General Statutes § 17a-112 (b) (formerly § 17-43a [b]) provides in relevant part: “The superior court upon hearing and notice, as provided in sections 45a-716 and 45a-717, may grant such petition if it finds, upon clear and convincing evidence, that the termination is in the best interest of the child and that, with respect to any consenting parent, such parent has voluntarily and knowingly consented to termination of his parental rights with respect to such child or that, with respect to any nonconsenting parent, over an extended period of time, which, except as provided in subsection (c) of this section, shall not be less than one year: (1) The child has been abandoned by the parent in the sense that the parent has failed to maintain a reasonable degree of interest, concern or responsibility as to the welfare of the child ... or (3) the child has been denied, by reason of an act or acts of parental commission or omission, the care, guidance or control necessary for his physical, educational, moral or emotional well-being. Nonaccidental or inadequately explained serious physical injury to a child shall constitute prima facie evidence of acts of parental commission or omission sufficient for the termination of parental rights; or (4) there is no ongoing *14parent-child relationship, which means the relationship that ordinarily develops as a result of a parent having met on a day to day basis the physical, emotional, moral and educational needs of the child and to allow further time for the establishment or reestablishment of such parent-child relationship would be detrimental to the best interest of the child. If the court denies a petition for consent termination of parental rights, it may refer the matter to an agency to assess the needs of the child, the care the child is receiving, and the plan of the parent for the child.”
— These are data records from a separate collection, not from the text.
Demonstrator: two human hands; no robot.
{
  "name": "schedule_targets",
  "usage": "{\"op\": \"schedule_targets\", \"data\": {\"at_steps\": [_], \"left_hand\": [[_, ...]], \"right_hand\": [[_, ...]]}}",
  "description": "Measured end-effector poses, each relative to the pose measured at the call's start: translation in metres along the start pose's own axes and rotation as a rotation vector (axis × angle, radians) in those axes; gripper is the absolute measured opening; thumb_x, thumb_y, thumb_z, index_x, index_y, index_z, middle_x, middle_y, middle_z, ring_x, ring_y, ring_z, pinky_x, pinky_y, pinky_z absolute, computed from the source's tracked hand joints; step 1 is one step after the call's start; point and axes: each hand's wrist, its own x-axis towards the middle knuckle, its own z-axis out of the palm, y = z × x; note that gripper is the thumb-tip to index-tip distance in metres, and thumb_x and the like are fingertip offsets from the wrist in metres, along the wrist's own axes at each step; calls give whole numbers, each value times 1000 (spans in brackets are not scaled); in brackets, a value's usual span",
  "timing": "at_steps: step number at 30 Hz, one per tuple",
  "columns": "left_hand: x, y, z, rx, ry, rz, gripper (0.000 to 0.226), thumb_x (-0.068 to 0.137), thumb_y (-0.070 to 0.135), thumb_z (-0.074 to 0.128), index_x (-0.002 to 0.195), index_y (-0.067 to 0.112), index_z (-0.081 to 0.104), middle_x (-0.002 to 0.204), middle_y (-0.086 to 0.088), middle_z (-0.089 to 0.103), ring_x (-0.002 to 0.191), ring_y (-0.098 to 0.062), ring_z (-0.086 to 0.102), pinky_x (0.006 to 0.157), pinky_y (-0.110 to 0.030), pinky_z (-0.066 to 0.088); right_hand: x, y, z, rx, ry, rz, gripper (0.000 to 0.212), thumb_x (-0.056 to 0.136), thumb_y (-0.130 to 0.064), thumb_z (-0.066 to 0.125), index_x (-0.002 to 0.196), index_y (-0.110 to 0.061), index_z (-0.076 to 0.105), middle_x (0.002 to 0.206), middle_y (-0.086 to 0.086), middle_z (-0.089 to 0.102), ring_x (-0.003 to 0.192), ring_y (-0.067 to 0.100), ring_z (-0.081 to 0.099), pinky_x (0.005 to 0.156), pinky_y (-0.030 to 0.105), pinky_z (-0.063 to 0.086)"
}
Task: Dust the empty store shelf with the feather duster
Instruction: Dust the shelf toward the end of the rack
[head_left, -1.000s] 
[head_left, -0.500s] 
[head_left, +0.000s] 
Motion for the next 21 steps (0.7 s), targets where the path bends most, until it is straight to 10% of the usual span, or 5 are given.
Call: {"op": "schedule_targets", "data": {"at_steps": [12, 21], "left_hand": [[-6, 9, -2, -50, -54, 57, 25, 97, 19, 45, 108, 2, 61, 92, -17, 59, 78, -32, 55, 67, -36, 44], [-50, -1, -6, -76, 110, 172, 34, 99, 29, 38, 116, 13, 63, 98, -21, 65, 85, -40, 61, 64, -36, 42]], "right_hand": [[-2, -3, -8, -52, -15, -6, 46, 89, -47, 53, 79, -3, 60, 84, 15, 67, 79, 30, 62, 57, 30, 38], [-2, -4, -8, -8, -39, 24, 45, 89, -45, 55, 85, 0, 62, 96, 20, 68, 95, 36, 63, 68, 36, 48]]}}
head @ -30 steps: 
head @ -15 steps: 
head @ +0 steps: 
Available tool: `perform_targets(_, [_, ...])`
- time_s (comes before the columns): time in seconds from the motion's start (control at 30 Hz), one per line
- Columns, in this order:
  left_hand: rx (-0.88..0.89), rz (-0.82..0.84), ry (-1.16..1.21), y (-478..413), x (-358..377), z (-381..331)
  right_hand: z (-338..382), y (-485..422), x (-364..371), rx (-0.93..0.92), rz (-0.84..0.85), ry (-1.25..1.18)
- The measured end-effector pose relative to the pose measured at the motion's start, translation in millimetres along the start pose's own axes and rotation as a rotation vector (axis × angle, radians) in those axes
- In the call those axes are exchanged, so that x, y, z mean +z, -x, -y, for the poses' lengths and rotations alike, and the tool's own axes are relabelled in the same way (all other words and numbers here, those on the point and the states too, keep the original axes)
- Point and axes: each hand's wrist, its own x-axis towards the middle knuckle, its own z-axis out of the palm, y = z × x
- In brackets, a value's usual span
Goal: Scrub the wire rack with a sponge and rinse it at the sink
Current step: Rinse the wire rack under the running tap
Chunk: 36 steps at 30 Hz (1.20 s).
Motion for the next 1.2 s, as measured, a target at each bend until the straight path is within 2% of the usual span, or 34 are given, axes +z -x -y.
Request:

General Statutes § 17a-112 (d) (formerly § 17-43a [d]) provides: “Except in the case where termination is based on consent, in determining whether to terminate parental rights under this section, the court shall consider and shall make written findings regarding: (1) The timeliness, nature and extent of services offered or provided to the parent and the child by an agency to facilitate the reunion of the child with the parent; (2) the terms of any applicable court order entered into and agreed upon by any individual or agency and the parent, and the extent to which all parties have fulfilled their obligations under such order; (3) the feelings and emotional ties of the child with respect to his parents, any guardian of his person and any person who has exercised physical care, custody or control of the child for at least one year and with whom the child has developed significant emotional ties; (4) the age of the child; (5) the efforts the parent has made to adjust his circumstances, conduct, or conditions to make it in the best interest of the child to return him to his home in the foreseeable future, including, but not limited to, (A) the extent to which the parent has maintained contact with the child as part of an effort to reunite the child with the parent, provided the court may give weight to incidental visitations, communications or contributions and (B) the maintenance of regular contact or communication with the guardian or other custodian of the child; and (6) the extent to which a parent has been prevented from maintaining a meaningful relationship with the child by the unreasonable act or conduct of the other parent of the child, or the unreasonable act of any other person or by the economic circumstances of the parent.”

The parental rights of Kezia’s mother were terminated on December 13, 1991.